During his lecture, Ayers said that in beginning his research, he wanted to pick two places which were incredibly similar, but were majorly different in their varying stance on slavery. Two places, he said, where, while driving through, he was forced to ask, “How could people in this beautiful place fall into war?”
The room — full of students, staff members, and members of the Gettysburg community — listened eagerly as Dr. Ayers relayed the stories of these counties, and how the experiences of their inhabitants compared to those of all Americans. Reading excerpts from The Thin Light of Freedom, Ayers painted a picture for the audience of a politically-divided nation.

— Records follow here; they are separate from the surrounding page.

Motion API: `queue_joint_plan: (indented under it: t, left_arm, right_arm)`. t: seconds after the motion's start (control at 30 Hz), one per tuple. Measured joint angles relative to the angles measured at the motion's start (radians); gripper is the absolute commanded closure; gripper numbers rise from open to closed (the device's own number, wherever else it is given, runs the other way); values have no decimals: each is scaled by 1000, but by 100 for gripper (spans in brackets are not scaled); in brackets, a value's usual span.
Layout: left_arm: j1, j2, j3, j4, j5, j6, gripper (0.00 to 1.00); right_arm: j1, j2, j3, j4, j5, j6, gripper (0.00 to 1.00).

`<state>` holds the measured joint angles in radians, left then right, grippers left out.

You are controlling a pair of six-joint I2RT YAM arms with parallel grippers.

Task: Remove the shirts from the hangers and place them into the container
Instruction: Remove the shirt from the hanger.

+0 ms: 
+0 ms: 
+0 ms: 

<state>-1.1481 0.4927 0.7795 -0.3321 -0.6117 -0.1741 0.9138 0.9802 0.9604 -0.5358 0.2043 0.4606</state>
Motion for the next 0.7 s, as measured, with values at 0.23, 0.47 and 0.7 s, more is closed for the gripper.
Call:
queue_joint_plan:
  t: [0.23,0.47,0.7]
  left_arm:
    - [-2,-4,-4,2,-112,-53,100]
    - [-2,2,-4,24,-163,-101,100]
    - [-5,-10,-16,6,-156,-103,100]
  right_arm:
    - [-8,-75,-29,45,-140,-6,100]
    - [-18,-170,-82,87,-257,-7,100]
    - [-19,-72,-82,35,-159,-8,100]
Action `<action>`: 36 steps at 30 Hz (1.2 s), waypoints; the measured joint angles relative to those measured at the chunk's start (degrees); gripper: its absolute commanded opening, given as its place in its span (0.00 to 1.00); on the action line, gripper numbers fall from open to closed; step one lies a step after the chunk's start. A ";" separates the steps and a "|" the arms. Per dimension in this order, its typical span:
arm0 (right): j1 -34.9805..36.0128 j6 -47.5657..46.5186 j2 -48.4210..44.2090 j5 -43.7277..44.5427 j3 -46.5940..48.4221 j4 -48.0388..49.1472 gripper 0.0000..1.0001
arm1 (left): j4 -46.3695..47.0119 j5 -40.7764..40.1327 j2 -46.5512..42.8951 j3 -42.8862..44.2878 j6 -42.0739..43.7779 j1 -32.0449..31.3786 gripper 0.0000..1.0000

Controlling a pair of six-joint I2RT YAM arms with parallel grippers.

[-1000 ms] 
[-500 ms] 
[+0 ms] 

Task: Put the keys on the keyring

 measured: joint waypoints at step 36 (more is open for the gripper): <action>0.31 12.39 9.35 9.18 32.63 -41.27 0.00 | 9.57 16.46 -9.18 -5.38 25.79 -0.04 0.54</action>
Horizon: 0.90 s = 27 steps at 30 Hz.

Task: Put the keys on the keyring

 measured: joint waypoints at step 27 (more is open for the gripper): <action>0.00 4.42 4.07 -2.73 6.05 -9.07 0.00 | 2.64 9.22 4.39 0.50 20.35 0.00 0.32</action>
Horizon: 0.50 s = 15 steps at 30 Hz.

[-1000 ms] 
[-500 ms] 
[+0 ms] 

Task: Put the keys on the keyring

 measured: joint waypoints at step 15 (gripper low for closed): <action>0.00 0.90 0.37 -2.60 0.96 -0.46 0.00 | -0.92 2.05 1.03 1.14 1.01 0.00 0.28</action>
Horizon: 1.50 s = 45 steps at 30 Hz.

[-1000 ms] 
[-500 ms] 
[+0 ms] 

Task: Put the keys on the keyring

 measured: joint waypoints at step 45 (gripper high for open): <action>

The presidential election of 1860, Ayers commented, was “the only real turning point of the war.” Chuckling, given our current climate of national political debate, Ayers said to the audience, “You’ll have to imagine this, but people were really riled up about politics!”
As the lecture continues, Ayers spoke on the humanity which often gets forgotten in discussions of war. Speaking on memorialization of the war, and those who fought in it, he described communities on both sides of the war, coming together to bury fallen members of enemy ranks, or as Ayers put it, “digging graves for strangers, in hopes that someone somewhere is doing the same for your son.”
Ayers closed his lecture with a few brief comments about the importance of the study of the Civil War and the Reconstruction period, and the importance of studying the war holistically, not categorizing the study of the war into boxes of social issues, military tactics, or political actions.
Dr. Ayers encouraged the audience to remain curious about this time in our nation’s history, finishing his talk by saying, “When we stop asking questions about the Civil War, we stop asking questions about who we are.”